## WORK TASK:
Pick out the lines below with "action" and list them.

## PROVIDED MATERIAL:
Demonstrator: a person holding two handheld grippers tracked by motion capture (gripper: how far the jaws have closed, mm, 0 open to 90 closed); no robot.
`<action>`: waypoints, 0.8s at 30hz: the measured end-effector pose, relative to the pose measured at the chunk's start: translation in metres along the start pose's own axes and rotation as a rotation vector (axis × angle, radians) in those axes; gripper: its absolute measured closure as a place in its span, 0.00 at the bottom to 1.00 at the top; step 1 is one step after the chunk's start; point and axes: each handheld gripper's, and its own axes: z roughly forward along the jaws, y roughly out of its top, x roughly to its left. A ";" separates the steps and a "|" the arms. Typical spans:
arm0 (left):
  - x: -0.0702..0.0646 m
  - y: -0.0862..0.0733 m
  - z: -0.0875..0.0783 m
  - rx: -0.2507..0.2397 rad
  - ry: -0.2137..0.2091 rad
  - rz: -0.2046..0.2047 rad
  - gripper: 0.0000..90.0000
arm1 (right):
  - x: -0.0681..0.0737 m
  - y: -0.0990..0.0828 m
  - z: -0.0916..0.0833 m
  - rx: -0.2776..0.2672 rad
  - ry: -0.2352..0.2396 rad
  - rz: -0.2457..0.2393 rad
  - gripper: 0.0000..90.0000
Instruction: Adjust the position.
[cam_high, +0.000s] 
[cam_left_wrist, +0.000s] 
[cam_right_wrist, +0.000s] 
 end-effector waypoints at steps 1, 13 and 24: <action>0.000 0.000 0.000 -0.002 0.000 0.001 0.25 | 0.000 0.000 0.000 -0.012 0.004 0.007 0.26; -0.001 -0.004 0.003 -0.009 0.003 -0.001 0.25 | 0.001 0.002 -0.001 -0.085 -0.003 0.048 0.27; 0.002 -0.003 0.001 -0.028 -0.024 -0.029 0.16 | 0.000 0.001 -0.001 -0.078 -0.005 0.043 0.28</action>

## WRITTEN RESPONSE:
`<action>`: waypoints, 0.8s at 30hz: the measured end-effector pose, relative to the pose measured at the chunk's start: translation in metres along the start pose's own axes and rotation as a rotation vector (axis × angle, radians) in those axes; gripper: its absolute measured closure as a place in its span, 0.00 at the bottom to 1.00 at the top; step 1 is one step after the chunk's start; point and axes: each handheld gripper's, and its own axes: z roughly forward along the jaws, y roughly out of its top, x roughly to its left. A ";" separates the steps and a "|" the arms. Typical spans:
 end-effector waypoints at steps 1, 13 and 24: <action>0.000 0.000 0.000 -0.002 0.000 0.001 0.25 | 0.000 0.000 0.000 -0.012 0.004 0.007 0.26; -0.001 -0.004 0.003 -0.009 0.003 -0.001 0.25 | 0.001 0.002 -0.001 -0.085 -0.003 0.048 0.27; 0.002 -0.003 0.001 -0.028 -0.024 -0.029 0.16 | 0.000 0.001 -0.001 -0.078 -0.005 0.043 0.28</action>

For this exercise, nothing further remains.